Here we introduce the core classes for importance sampling, which is the key technique for forward modeling and reweighting posterior samples under new priors.

The ImportanceSamplingDataBase class encapsulates shared data and utilities for importance sampling, while ISDataAssumeIndependence and ISDataGeneric implement specific algorithms for computing Bayes factors and reweighted samples under different assumptions.

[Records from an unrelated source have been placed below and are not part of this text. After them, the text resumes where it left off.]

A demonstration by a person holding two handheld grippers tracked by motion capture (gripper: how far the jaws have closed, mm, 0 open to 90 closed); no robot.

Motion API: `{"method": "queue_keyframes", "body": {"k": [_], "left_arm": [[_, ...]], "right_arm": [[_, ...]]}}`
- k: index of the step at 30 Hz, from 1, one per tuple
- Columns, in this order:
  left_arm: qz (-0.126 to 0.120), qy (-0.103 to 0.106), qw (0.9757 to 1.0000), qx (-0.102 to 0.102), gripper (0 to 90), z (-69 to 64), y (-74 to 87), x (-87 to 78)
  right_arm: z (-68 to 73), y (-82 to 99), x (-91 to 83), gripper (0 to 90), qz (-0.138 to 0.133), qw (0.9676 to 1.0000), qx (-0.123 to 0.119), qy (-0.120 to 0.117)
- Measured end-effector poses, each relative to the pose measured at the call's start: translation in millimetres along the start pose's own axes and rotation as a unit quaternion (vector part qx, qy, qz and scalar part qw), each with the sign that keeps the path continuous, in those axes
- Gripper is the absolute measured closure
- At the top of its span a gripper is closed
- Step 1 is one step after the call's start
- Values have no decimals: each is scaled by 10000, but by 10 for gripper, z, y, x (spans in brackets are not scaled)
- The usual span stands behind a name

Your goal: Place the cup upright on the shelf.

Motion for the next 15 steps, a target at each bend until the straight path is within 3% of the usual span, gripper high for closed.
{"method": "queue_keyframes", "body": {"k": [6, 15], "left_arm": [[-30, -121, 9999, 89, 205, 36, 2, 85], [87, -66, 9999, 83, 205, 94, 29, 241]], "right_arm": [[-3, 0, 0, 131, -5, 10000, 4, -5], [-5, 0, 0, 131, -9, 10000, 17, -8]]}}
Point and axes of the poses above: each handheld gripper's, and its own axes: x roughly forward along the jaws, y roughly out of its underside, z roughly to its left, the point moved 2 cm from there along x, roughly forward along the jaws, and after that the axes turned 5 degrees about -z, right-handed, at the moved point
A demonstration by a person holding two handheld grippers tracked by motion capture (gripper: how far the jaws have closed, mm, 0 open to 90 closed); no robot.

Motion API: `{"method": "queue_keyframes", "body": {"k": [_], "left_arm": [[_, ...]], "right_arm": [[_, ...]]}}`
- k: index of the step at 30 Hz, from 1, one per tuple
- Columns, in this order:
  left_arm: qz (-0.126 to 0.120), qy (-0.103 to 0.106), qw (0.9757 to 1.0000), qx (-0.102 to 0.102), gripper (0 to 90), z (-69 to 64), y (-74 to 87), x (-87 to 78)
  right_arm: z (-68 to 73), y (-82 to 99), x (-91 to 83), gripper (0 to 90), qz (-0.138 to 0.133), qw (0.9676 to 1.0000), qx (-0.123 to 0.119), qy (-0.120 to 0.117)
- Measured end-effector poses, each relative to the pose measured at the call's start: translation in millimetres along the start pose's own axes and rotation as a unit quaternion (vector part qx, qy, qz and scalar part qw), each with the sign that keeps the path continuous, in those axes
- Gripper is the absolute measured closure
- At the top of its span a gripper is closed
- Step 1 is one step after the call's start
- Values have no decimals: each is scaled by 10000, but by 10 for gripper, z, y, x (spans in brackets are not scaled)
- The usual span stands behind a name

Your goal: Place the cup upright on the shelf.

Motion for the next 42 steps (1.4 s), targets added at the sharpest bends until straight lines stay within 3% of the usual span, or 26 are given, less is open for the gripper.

The ImportanceSamplingData class provides a unified interface that can switch between these algorithms based on user configuration.

classDiagram
  class ImportanceSamplingDataBase {
    prior_samples : pd.DataFrame
    posterior_samples : pd.DataFrame
    new_prior_samples : pd.DataFrame
    bounds : dict[str, Domain]
    common_columns : list[str]
    binsize_mass : float
    binsize_spin : float
    get_binsize(col_name: str) float
    get_edges(col_name: str) np.ndarray
    get_nbins(col_name: str) int
    ztol: float
  }

  class ISDataAssumeIndependence {
    get_bayes_factor_1d(bootstrapping: bool) float
    get_likelihood_samples_1d(random_state: int) np.ndarray
    get_reweighted_samples_1d(random_state: int) pd.DataFrame
  }

  class ISDataGeneric {
    get_bayes_factor_dd(bootstrapping: bool) float
    get_likelihood_samples_dd(random_state: int) np.ndarray
    get_reweighted_samples_dd(random_state: int) pd.DataFrame
  }

  class ImportanceSamplingData {
    assume_parameter_independence : bool
    get_bayes_factor(bootstrapping: bool) float
    get_likelihood_samples(random_state: int) np.ndarray
    get_reweighted_samples(random_state: int) pd.DataFrame
    sample_bayes_factor(n: int, is_parallel: bool, n_threads: int) BayesFactor
  }

  class BayesFactor {
    samples: list[float]
    median: float
    confidence_interval(percent: float) tuple[float, float]
  }

  ISDataAssumeIndependence --|> ImportanceSamplingDataBase : inherits
  ISDataGeneric --|> ImportanceSamplingDataBase : inherits
  ImportanceSamplingData --|> ISDataAssumeIndependence : inherits
  ImportanceSamplingData --|> ISDataGeneric : inherits
  ImportanceSamplingData --> BayesFactor : generates

Importance Sampling: Compute Bayes Factor Curve

Here we introduce the important classes for computing the Bayes factor curve, which is a key analysis tool for comparing different priors/models.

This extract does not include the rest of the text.